AIM OF THE TASK: Find each line below containing the word "black" and copy it.

GIVEN ENTRIES:
********
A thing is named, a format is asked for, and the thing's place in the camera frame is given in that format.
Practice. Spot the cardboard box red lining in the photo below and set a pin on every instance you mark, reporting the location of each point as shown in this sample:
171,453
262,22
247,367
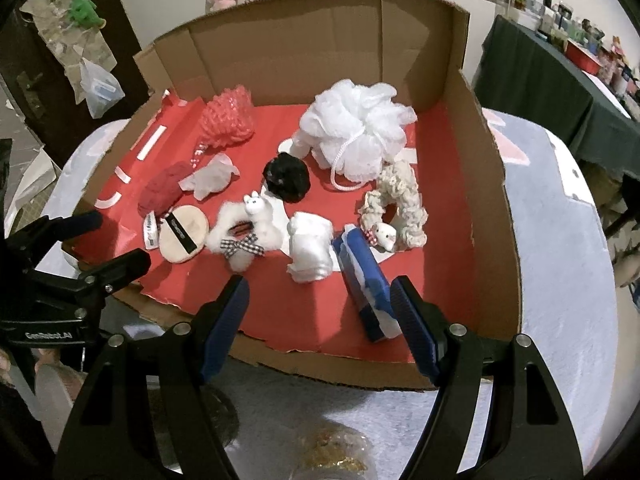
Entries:
300,50

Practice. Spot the translucent white plastic wrapper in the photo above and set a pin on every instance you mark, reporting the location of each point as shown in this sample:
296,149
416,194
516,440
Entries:
210,180

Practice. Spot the blue tissue pack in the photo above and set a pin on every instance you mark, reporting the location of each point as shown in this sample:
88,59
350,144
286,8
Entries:
362,270

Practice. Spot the white fluffy cloth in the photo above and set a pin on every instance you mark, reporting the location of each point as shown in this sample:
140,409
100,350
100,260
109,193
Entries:
310,250

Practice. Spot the red knitted scrunchie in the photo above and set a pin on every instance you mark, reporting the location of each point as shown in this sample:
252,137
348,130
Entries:
162,187

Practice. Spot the coral mesh bath loofah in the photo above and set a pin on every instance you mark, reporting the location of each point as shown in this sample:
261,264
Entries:
227,117

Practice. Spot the small jar yellow capsules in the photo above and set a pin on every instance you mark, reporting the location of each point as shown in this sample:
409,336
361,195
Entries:
330,452

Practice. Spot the white mesh bath loofah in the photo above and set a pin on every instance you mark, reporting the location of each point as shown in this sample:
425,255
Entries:
355,125

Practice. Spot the black mesh scrunchie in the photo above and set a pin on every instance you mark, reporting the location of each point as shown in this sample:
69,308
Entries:
287,177

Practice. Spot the clear plastic bag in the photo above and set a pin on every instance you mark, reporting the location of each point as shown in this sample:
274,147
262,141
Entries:
100,90

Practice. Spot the beige powder puff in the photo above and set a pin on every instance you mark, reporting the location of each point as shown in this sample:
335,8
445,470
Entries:
192,222

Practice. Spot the white fluffy alpaca hair clip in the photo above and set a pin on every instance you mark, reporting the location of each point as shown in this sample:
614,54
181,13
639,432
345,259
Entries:
260,230

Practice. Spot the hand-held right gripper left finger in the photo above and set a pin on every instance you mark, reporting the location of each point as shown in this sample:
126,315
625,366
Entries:
225,325

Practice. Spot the cream crochet scrunchie cat charm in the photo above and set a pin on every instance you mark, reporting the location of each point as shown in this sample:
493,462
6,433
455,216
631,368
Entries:
400,190

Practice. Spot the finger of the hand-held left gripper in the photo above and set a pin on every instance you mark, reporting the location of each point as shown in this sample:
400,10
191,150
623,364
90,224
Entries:
65,225
115,270

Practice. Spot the red container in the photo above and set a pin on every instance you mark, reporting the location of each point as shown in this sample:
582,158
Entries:
582,57

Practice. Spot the row of cosmetic bottles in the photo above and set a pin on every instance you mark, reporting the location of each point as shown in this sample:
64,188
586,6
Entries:
575,25

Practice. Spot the dark brown door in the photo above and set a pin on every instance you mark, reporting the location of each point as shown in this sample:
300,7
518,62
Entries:
30,110

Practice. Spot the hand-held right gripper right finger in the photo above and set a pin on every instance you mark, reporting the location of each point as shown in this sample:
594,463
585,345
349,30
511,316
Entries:
415,330

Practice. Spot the table with dark green cloth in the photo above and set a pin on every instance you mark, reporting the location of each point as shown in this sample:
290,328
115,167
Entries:
540,90

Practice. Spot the green toy figure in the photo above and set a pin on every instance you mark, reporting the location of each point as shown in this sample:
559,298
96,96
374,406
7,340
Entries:
85,10

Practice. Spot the hanging wall organizer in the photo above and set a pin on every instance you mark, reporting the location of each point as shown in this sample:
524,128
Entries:
65,45

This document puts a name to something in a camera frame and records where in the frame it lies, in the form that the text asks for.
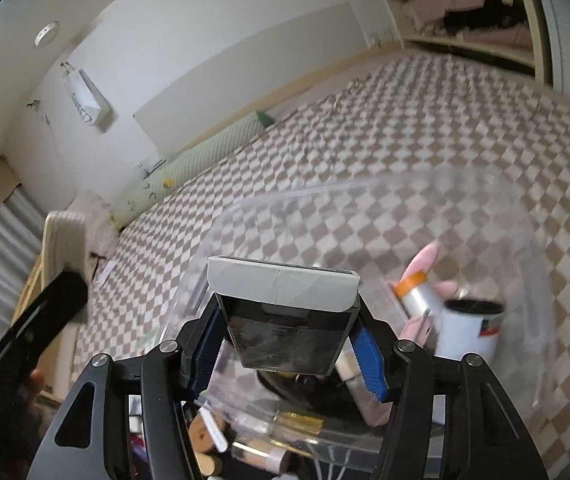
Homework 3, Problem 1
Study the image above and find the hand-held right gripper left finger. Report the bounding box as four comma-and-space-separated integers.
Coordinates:
28, 305, 228, 480

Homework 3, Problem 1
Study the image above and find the white headboard panel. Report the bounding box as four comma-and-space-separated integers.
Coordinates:
134, 2, 371, 158

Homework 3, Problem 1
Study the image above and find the clear film roll orange core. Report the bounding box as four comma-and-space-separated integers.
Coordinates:
396, 271, 443, 318

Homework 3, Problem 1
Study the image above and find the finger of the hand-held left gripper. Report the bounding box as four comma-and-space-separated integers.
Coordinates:
0, 270, 90, 376

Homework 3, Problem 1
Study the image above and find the clear plastic storage container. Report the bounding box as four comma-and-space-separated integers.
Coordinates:
160, 167, 566, 461

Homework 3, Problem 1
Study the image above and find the white watch band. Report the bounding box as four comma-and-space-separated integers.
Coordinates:
197, 402, 228, 453

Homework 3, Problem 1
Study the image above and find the checkered bedsheet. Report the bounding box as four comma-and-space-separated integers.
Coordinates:
72, 40, 570, 461

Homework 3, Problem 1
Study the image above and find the green bolster pillow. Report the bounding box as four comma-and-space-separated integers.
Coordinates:
110, 110, 276, 231

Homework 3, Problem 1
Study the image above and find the dark cloth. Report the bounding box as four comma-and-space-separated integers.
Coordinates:
257, 370, 366, 411

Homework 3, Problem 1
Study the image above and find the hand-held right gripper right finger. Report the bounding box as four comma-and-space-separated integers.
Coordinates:
347, 300, 550, 480

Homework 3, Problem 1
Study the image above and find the white fluffy pillow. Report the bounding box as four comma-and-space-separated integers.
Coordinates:
72, 190, 118, 256

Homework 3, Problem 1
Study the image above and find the wooden bedside shelf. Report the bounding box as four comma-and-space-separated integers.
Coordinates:
12, 210, 91, 401

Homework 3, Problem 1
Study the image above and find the black clothes pile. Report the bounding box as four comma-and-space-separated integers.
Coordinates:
********
RESPONSE AREA:
Practice. Spot the black mesh scrunchie in the photo above and set a pin on every instance you mark, reporting the location of each point as shown in this sample:
Study the image above and find the black clothes pile. Report the bounding box as four comma-and-space-separated integers.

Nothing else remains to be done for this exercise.